The line containing "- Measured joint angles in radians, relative" marks the end, so write out exactly every line from the top of the entries below through that one.

☆ ☆ ☆ ☆ ☆ ☆ ☆

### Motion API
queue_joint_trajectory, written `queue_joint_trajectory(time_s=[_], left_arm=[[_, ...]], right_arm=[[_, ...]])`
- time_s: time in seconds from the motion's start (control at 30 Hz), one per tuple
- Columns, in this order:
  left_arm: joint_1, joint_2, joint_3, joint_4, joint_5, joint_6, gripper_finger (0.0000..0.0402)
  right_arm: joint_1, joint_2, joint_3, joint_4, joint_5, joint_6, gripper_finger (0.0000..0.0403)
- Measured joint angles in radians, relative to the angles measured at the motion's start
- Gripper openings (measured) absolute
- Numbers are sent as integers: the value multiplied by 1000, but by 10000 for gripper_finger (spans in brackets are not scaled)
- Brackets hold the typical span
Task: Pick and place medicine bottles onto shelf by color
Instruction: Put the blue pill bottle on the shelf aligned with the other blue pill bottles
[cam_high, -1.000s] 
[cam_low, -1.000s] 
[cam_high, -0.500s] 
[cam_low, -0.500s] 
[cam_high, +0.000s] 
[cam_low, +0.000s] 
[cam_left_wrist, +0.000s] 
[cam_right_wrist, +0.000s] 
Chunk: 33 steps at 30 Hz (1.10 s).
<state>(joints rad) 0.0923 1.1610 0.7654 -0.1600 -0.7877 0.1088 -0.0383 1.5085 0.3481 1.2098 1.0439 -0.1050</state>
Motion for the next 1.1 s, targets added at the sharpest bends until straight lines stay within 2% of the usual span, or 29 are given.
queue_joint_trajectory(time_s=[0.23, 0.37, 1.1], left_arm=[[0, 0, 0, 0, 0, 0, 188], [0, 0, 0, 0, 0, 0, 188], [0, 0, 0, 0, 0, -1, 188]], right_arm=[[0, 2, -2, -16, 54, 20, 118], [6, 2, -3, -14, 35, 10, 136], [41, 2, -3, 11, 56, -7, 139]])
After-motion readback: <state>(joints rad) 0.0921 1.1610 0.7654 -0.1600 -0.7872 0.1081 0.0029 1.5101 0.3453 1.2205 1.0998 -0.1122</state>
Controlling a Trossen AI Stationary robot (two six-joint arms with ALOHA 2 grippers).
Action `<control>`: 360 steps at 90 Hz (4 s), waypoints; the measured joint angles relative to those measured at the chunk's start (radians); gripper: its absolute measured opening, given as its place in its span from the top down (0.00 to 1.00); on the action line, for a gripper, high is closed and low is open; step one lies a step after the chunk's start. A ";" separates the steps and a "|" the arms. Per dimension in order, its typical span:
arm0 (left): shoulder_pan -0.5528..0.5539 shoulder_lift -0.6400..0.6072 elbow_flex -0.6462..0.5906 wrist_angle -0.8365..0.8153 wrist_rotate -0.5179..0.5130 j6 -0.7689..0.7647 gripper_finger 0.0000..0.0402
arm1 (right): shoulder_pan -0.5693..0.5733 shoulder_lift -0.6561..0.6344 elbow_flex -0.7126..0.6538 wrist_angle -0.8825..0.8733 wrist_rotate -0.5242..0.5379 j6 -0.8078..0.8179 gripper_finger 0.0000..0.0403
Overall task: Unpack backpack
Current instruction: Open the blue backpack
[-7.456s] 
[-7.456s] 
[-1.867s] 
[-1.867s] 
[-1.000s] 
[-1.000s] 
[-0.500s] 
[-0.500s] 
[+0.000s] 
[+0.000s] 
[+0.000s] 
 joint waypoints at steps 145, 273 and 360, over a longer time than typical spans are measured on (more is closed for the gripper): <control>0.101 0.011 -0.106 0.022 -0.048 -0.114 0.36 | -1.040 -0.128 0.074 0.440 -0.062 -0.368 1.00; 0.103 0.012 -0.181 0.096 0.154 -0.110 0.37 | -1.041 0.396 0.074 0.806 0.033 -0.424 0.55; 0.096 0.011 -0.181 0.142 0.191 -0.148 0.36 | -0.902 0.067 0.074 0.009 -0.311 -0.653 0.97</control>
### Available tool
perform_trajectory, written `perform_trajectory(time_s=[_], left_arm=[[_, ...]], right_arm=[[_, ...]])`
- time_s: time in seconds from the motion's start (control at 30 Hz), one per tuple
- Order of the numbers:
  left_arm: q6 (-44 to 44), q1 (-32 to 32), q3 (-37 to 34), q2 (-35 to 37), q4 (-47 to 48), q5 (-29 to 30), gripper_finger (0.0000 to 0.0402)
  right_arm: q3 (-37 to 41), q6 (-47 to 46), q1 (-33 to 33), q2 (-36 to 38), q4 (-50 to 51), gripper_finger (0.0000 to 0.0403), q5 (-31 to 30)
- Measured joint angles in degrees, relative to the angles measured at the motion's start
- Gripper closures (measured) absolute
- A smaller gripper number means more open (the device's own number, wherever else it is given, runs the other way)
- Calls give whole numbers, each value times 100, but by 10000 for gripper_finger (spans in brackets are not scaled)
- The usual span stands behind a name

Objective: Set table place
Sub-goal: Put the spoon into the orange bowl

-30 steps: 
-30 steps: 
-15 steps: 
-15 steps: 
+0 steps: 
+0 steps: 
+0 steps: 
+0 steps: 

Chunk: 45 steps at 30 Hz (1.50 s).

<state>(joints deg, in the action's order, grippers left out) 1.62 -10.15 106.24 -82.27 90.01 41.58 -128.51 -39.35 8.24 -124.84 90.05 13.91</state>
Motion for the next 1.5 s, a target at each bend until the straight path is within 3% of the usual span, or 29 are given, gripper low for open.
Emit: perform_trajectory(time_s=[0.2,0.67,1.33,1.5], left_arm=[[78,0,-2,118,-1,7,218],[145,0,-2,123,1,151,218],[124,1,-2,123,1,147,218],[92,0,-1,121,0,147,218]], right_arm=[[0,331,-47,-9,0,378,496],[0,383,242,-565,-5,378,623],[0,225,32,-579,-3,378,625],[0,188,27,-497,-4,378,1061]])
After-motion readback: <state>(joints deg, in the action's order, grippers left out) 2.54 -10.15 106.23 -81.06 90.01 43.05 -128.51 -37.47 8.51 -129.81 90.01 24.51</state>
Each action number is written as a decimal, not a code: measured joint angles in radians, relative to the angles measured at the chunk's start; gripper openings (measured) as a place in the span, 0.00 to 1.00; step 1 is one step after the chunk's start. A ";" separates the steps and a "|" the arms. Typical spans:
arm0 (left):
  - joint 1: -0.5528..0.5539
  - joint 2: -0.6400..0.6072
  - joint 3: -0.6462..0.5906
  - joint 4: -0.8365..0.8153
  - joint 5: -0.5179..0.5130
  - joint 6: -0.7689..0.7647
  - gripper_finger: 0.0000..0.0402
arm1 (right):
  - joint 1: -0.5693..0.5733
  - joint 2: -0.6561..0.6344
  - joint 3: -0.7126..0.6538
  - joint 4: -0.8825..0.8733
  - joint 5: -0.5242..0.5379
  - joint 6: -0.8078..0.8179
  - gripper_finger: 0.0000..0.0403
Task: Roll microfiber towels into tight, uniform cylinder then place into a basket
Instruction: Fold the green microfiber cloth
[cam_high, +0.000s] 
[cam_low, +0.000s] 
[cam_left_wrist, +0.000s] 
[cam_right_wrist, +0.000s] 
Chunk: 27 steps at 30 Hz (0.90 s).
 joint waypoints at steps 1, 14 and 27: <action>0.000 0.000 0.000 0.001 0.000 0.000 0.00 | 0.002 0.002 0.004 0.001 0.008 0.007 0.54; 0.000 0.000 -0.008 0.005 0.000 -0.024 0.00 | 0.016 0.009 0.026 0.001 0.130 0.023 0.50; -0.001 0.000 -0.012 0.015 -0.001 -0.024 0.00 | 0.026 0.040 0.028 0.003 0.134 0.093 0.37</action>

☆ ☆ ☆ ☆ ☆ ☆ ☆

=== Response to this task ===
### Motion API
queue_joint_trajectory, written `queue_joint_trajectory(time_s=[_], left_arm=[[_, ...]], right_arm=[[_, ...]])`
- time_s: time in seconds from the motion's start (control at 30 Hz), one per tuple
- Columns, in this order:
  left_arm: joint_1, joint_2, joint_3, joint_4, joint_5, joint_6, gripper_finger (0.0000..0.0402)
  right_arm: joint_1, joint_2, joint_3, joint_4, joint_5, joint_6, gripper_finger (0.0000..0.0403)
- Measured joint angles in radians, relative to the angles measured at the motion's start

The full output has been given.